Exhibition ushers in Year of France
The China National Museum of Fine Arts greeted two special visitors Sunday, Chinese President Hu Jintao and his French counterpart Jacques Chirac, as a part of the kick-off celebration of the Year of France in China.
The exhibition was the beginning of a day of cultural celebrations that culminated with a grandiose concert at the front gate of the Forbidden City.
Despite their tight schedules, the two leaders spent about one hour admiring 51 French impressionist paintings on display in the museum.
Chirac, said he was very glad to visit China again and was deeply impressed by the warm welcome he received in Chengdu, capital of Sichuan Province, on Friday during the first leg of his China tour, reported Xinhua.
The painting exhibition bears a symbolic meaning to the cultural development of two countries which highly value cultural diversity and pluralism in international politics, said Foreign Minister Li Zhaoxing.
The Sino-French co-operation is moving from the political arena to the economy, trade and culture, Li said.
"This is a fabulous show which represents a significant period of the colourful French culture," said French Culture Minister Renaud Donnedieu de Vabres. "I hope lots of Chinese viewers will enjoy the paintings."
He said he believes that the Year of France in China could increase the mutual understanding of both countries and introduce to the Chinese the centuries-old and romantic French culture.
"The Sino-French relationship is in its best period," said Zhao Jinjun, the Chinese Ambassador to France. "It is really a pioneering work for the two countries to hold large-scale and high-quality culture activities."
Also yesterday, a French Culture Centre was unveiled in Beijing in a bid to provide Chinese with a panoramic view of the French culture, marking a new wave of Sino-French culture exchanges.
The centre, a key programme in the Year of France in China, was set up in line with an agreement signed by the Chinese and French governments in 2002, pledging to establish culture centers in both countries.
Bernadette Chirac, wife of French President Jacques Chirac, inaugurated the French Culture Centre by beating a gong, a traditional Chinese musical instrument.
"It is our wish to promote the cultural exchanges and open up new windows for mutual understanding," said Vice-Culture Minister Zhou Heping. "The opening of French Culture Centre signals the healthy development of Sino-French relations and the consolidation of bilateral co-operation."
Yesterday evening, French musician Jean Michel Jarre held a concert at the front gate of the Forbidden City.
Bathed in the shining laser light and surrounded by an electro-acoustic sound system, the Forbidden City turned into a symbol of the combination of West and East.

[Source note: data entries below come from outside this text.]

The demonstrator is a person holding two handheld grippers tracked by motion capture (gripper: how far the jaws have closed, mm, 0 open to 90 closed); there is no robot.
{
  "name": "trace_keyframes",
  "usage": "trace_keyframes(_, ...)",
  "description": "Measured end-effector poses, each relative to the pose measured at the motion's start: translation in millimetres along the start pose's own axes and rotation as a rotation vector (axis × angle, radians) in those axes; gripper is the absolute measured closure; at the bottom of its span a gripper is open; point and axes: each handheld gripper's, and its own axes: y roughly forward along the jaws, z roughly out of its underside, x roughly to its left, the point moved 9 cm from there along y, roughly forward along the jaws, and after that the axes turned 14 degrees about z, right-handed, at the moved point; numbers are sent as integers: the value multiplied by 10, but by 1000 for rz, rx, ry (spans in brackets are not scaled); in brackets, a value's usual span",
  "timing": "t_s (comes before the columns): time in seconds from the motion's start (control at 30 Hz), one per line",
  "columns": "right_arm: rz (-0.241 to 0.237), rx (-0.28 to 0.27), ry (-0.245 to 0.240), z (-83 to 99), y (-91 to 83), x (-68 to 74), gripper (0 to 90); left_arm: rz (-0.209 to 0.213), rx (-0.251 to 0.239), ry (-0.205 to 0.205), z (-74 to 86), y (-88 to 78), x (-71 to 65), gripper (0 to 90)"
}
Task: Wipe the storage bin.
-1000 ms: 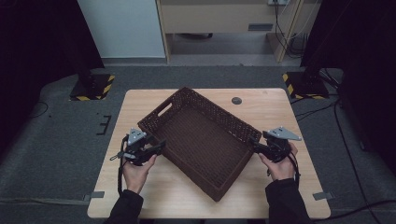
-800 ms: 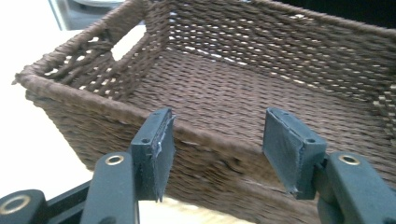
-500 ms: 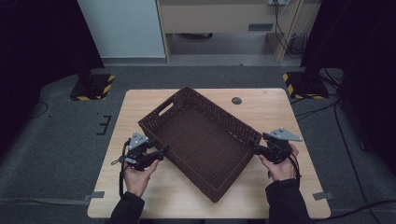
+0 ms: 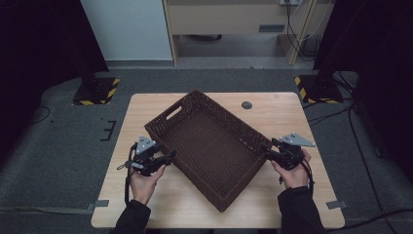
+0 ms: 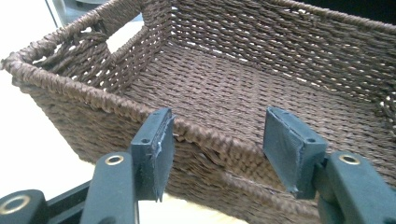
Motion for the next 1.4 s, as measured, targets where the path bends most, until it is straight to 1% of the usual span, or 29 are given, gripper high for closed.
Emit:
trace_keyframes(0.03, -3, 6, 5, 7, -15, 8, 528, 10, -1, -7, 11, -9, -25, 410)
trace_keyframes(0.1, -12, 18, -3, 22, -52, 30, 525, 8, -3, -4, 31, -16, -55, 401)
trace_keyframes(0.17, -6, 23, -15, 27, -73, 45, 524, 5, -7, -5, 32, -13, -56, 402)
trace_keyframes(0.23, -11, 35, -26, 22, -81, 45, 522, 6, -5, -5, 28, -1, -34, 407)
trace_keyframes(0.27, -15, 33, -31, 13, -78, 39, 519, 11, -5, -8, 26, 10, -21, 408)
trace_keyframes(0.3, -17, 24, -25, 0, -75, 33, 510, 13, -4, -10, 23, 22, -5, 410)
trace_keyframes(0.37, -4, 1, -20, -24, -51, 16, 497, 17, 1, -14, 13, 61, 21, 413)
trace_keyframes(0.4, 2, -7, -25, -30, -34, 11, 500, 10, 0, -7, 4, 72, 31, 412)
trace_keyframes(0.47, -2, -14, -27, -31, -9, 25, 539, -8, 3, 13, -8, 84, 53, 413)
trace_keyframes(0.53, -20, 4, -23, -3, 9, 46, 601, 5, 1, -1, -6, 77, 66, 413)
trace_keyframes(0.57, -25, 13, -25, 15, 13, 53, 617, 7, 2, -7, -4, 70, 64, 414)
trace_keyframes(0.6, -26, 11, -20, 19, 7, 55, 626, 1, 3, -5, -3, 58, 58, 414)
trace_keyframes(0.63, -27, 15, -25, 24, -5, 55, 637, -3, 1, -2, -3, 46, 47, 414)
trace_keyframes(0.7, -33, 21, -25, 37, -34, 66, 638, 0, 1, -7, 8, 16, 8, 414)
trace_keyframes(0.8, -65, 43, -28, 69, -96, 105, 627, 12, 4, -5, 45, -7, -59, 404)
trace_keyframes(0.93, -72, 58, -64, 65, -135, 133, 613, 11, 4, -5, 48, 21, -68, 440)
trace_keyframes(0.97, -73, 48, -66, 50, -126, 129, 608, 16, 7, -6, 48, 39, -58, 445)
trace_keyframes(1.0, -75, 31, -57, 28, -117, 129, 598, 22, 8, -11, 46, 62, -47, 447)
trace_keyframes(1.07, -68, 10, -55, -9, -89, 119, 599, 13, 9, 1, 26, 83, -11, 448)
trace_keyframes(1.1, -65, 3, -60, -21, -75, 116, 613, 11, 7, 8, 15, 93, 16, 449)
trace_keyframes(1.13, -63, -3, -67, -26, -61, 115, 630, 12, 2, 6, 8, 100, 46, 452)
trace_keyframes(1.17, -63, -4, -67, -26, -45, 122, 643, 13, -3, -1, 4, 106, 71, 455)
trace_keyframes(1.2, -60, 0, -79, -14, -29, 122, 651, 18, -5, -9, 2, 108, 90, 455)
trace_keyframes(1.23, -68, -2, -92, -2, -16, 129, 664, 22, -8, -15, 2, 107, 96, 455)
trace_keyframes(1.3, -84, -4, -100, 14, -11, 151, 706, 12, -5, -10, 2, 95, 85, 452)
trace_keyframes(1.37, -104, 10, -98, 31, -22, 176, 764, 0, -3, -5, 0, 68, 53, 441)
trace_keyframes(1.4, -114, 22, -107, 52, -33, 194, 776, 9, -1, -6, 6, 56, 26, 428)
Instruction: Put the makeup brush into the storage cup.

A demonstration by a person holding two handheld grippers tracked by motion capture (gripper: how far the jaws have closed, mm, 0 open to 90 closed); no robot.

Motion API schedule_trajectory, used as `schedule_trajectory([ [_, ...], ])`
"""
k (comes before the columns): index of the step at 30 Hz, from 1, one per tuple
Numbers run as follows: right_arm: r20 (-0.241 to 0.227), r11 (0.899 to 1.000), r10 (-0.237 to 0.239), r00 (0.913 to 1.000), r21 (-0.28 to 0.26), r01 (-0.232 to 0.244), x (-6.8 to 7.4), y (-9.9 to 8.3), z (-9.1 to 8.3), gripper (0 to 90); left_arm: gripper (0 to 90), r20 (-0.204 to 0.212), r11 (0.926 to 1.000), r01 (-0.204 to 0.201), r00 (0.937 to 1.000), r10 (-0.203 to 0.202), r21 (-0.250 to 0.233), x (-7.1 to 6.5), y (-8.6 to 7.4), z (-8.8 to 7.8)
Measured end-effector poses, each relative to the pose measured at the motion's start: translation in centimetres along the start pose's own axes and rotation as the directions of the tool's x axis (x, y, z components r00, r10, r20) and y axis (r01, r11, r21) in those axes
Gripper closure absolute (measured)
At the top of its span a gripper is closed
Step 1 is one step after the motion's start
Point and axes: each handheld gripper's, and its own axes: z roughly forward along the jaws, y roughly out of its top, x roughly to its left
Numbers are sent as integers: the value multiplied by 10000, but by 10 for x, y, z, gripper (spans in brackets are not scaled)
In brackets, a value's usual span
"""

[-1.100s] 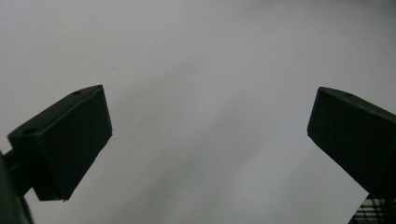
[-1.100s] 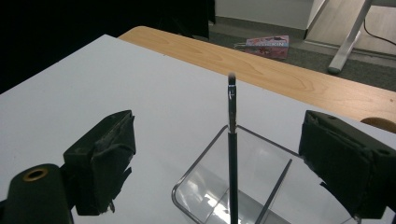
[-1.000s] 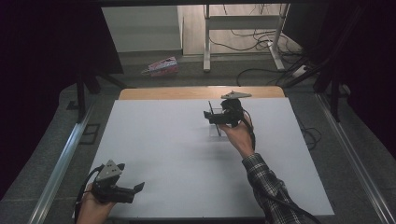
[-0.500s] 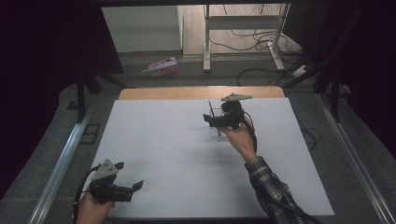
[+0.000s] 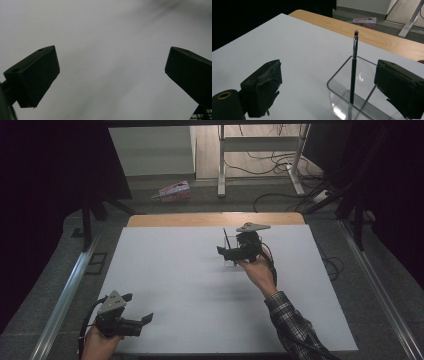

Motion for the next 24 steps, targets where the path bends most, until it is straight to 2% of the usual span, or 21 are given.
schedule_trajectory([
  [11,31,9992,-289,9996,260,288,1,-7,-3,56,0,30,10000,-76,10000,76,39,-1,0,1],
  [24,-27,9984,-409,9992,387,409,3,-12,-10,43,0,-26,9996,-165,9999,166,237,-2,1,2],
])
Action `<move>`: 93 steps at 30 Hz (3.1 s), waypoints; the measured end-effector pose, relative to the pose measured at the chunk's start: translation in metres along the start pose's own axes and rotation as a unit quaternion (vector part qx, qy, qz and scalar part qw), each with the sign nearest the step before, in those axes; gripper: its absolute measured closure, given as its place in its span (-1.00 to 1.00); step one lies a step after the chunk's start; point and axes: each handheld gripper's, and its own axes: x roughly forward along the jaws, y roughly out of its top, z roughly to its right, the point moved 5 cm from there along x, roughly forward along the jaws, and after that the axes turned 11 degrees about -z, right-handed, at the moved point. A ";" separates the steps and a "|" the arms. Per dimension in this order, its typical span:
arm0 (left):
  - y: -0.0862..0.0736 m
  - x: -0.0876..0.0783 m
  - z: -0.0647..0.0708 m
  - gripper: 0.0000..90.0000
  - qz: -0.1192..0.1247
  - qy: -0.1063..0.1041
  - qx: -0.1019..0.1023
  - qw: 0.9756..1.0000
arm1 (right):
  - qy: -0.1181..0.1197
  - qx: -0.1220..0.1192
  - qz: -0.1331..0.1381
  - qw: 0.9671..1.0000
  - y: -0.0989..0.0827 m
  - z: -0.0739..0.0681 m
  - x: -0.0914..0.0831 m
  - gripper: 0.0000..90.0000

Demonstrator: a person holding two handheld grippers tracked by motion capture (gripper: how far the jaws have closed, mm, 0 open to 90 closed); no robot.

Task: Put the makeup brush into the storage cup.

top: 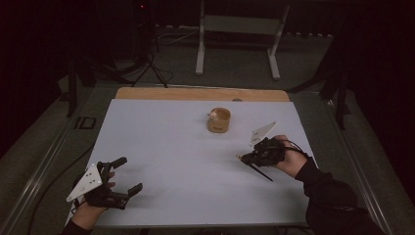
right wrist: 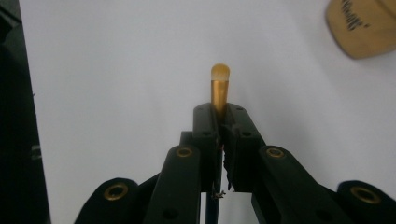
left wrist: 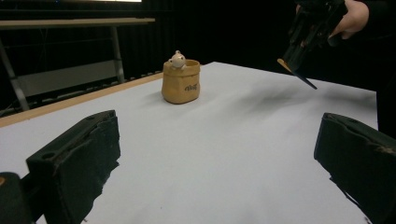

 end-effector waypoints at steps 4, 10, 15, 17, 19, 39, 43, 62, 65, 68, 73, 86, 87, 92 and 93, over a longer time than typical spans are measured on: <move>0.000 0.002 0.000 -0.96 0.000 -0.003 -0.002 1.000 | -0.021 0.004 0.026 0.999 0.000 0.002 -0.006 0.86; 0.000 0.004 0.001 -0.96 0.000 -0.007 -0.003 1.000 | -0.043 0.040 0.076 0.995 0.002 0.007 -0.020 0.86; 0.000 0.005 0.001 -0.96 -0.001 -0.009 -0.003 1.000 | -0.061 0.057 0.116 0.990 0.006 0.011 -0.031 0.86; 0.000 0.005 0.002 -0.96 0.000 -0.011 -0.003 1.000 | -0.067 0.063 0.133 0.987 0.007 0.013 -0.035 0.86; 0.000 0.005 0.001 -0.96 -0.004 -0.010 -0.002 1.000 | -0.074 0.070 0.150 0.983 0.007 0.015 -0.039 0.86; -0.001 0.007 0.002 -0.96 -0.006 -0.011 -0.004 1.000 | -0.109 0.099 0.241 0.959 0.024 0.021 -0.065 0.86; -0.001 0.008 0.003 -0.96 -0.007 -0.012 -0.005 1.000 | -0.112 0.102 0.254 0.955 0.029 0.022 -0.071 0.86; -0.002 0.008 0.003 -0.96 -0.009 -0.013 -0.005 1.000 | -0.169 0.145 0.340 0.914 0.048 0.037 -0.091 0.86; -0.002 0.008 0.003 -0.96 -0.009 -0.013 -0.005 1.000 | -0.173 0.155 0.346 0.909 0.051 0.042 -0.090 0.86; -0.002 0.008 0.003 -0.96 -0.009 -0.013 -0.006 1.000 | -0.178 0.159 0.349 0.906 0.055 0.045 -0.090 0.86; -0.002 0.008 0.003 -0.96 -0.009 -0.014 -0.005 1.000 | -0.183 0.165 0.351 0.904 0.062 0.054 -0.089 0.86; -0.002 0.009 0.003 -0.96 -0.010 -0.016 -0.005 1.000 | -0.187 0.159 0.361 0.899 0.075 0.073 -0.086 0.86; -0.003 0.009 0.003 -0.96 -0.010 -0.016 -0.005 1.000 | -0.189 0.161 0.362 0.898 0.076 0.074 -0.086 0.86; -0.003 0.009 0.002 -0.96 -0.009 -0.016 -0.007 1.000 | -0.193 0.163 0.365 0.896 0.079 0.081 -0.087 0.86; -0.003 0.009 0.002 -0.96 -0.009 -0.017 -0.007 1.000 | -0.190 0.165 0.367 0.895 0.080 0.083 -0.087 0.86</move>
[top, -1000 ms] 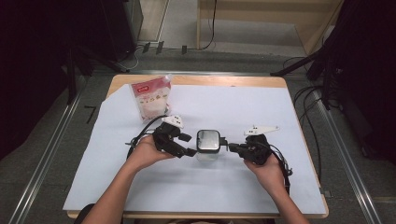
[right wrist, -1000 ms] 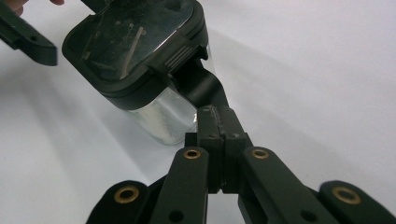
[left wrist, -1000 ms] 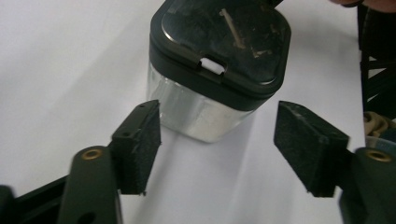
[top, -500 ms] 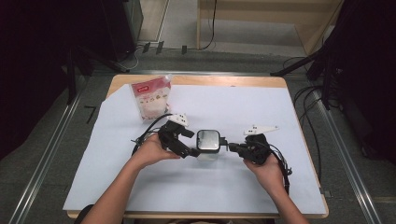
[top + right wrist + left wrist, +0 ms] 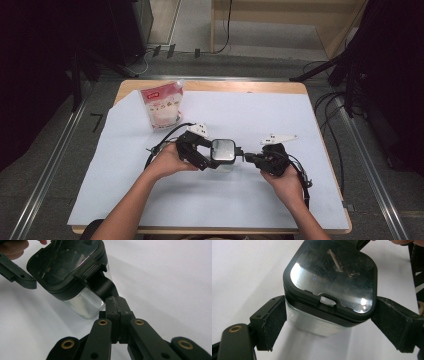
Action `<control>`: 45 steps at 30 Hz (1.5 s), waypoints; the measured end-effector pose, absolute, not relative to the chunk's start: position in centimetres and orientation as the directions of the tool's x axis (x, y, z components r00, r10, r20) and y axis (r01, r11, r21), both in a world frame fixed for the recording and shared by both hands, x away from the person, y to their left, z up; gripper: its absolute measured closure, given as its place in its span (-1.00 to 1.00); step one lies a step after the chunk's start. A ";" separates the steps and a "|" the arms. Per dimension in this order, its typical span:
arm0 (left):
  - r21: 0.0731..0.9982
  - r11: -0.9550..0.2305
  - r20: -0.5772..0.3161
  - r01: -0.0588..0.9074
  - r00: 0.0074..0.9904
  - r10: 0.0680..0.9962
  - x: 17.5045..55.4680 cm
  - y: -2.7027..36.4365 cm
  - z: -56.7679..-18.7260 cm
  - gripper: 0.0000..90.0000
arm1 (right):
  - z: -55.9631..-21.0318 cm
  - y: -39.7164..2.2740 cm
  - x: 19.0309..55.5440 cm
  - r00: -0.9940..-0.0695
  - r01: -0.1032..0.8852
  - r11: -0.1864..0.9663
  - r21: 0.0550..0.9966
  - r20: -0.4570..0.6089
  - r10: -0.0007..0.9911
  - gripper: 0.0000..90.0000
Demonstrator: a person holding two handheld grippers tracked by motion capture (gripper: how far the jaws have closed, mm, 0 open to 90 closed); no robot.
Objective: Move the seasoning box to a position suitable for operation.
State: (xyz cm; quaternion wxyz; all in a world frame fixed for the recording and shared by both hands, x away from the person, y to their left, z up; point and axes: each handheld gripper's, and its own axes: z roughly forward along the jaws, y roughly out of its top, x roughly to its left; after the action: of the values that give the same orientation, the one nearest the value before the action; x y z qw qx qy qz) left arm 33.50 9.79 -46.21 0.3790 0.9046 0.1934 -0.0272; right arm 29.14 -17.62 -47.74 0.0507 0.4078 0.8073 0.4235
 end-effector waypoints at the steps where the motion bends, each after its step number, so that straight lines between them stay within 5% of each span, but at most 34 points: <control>1: 0.676 -0.640 -0.192 0.365 0.926 0.326 33.5 9.7 -46.3 -0.68 | -47.8 -17.6 29.2 -0.662 0.615 0.309 0.725 0.263 0.702 1.00; 45: 0.683 -0.640 -0.145 0.352 0.924 0.354 32.9 9.5 -44.9 -0.67 | -47.9 -17.5 29.0 -0.654 0.626 0.304 0.719 0.270 0.707 1.00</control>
State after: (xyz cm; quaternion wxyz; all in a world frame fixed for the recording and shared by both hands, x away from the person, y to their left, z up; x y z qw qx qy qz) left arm 32.87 9.46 -44.93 0.3771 0.9054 0.1949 0.0012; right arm 29.01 -17.48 -47.93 0.0484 0.4134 0.8059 0.4210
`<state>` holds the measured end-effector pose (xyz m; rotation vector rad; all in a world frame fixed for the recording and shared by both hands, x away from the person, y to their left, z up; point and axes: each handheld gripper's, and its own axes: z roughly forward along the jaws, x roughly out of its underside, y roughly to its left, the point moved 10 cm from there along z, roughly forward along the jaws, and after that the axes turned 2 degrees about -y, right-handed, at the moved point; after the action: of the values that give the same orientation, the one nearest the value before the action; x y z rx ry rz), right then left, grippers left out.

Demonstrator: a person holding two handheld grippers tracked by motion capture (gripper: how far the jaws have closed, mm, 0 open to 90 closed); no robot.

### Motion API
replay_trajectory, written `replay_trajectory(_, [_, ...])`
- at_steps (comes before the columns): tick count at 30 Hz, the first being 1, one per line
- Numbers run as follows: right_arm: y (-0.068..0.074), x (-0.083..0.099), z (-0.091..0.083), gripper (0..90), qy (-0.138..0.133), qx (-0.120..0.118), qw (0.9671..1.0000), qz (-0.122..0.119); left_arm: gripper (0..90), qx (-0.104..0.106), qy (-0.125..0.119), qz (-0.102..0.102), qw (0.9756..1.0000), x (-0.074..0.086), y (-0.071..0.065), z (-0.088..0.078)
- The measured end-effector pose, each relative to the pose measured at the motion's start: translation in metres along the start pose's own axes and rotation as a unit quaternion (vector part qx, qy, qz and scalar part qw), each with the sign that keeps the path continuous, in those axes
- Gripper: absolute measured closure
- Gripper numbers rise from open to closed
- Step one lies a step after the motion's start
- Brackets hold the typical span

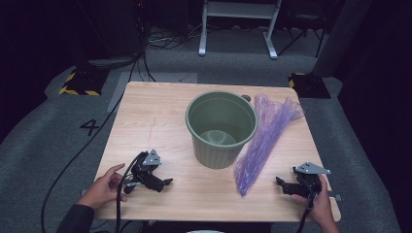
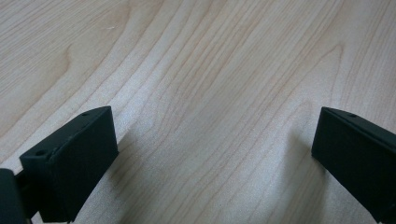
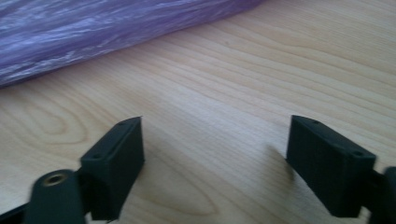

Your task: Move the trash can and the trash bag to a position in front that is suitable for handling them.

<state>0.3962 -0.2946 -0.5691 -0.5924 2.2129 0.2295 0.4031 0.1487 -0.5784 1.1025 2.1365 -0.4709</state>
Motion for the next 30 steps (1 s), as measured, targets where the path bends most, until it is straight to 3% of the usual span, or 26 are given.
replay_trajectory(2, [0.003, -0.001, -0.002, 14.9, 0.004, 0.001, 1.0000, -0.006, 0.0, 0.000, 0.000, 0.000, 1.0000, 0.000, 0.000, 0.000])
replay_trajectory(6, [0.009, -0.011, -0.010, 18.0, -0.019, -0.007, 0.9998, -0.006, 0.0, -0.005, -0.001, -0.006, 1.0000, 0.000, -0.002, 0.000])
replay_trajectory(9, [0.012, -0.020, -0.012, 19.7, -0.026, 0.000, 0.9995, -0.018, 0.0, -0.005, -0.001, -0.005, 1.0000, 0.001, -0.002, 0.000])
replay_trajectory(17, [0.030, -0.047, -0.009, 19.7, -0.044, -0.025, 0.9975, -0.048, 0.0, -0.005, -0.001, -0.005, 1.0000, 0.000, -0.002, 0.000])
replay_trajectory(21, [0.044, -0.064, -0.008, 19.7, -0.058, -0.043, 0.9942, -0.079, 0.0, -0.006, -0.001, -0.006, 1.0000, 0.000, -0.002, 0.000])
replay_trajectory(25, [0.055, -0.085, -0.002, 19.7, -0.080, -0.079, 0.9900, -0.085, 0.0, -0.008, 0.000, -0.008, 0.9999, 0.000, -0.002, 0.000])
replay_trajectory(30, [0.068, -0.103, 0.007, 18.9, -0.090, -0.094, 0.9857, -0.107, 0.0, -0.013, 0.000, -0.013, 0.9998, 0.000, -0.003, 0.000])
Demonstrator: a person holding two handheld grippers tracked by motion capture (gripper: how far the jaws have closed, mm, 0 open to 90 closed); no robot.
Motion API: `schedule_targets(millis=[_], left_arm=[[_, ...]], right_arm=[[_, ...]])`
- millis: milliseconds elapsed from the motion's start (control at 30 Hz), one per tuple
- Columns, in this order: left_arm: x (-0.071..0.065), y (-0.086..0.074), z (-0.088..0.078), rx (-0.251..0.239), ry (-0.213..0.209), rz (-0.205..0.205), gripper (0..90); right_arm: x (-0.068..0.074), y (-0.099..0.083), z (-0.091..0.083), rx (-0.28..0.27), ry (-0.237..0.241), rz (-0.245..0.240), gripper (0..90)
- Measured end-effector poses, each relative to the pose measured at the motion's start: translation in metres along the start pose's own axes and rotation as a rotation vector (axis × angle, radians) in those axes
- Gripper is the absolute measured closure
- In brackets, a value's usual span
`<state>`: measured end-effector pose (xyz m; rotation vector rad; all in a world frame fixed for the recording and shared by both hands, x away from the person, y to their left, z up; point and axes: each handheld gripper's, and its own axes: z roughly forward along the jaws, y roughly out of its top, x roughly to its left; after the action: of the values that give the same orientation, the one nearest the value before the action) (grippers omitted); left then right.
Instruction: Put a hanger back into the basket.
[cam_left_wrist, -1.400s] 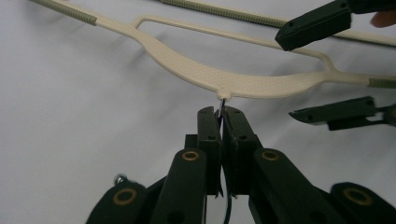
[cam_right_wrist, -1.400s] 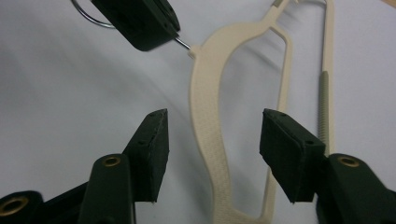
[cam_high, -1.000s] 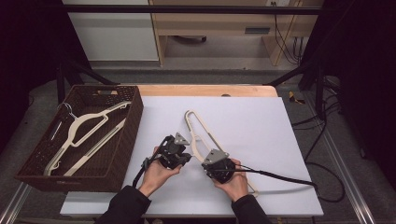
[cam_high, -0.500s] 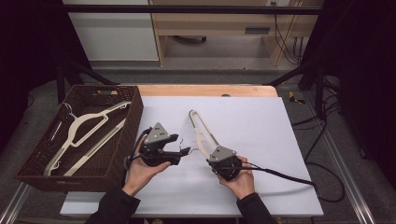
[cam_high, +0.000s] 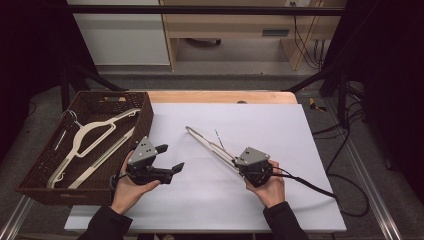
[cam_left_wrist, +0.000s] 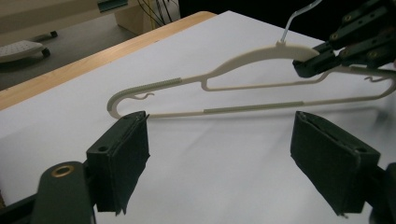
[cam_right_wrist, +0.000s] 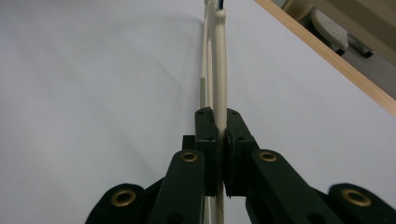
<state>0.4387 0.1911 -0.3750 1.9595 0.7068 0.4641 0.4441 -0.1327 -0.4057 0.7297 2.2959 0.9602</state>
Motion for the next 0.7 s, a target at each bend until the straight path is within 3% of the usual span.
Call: schedule_targets(millis=[133,300,400,567,700], left_arm=[[-0.001,-0.003,-0.001,0.004,-0.012,0.025,19.3],[-0.006,-0.002,0.008,0.045,-0.059,0.062,18.0],[-0.009,-0.001,0.014,0.067,-0.082,0.099,18.6],[-0.013,0.003,0.024,0.1,-0.127,0.156,26.0],[-0.017,0.005,0.034,0.13,-0.161,0.188,33.7]], right_arm=[[-0.002,0.002,-0.008,-0.026,0.079,-0.006,87.0],[0.003,0.004,-0.017,-0.089,0.223,-0.005,87.0],[0.009,0.007,-0.019,-0.096,0.284,-0.027,86.9],[0.017,0.012,-0.017,-0.097,0.362,-0.047,86.9],[0.02,0.013,-0.014,-0.095,0.386,-0.056,86.9]])
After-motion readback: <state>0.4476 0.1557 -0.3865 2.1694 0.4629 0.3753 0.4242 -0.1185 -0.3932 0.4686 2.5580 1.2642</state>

It brought together tradition culture and modern art.
Wang Hui, spokesperson of the Beijing municipal government, said the performance by a famous Western artist at the Meridian Gate, or Wumen, a quintessential piece of classical Chinese architecture, is intended to bring together the ancient culture of China and the modern culture of France.
About 15,000 people attended the performance by Jarre, a few other French musicians and Chinese singer Chen Lin on the main stage at the Meridian Gate square.
Two additional giant screens at the downtown commercial hubs of Xidan and Wangfujin, carried images of Jarre performing on stage.
China Central Television and Channel 2 of France TV broadcast the show to 2,500 million people worldwide.
The Year of France in China will last until July, 2005. More than 200 activities, including music, dances, dramas, movies and arts, will be held to present the essence of French culture to the Chinese, officials said.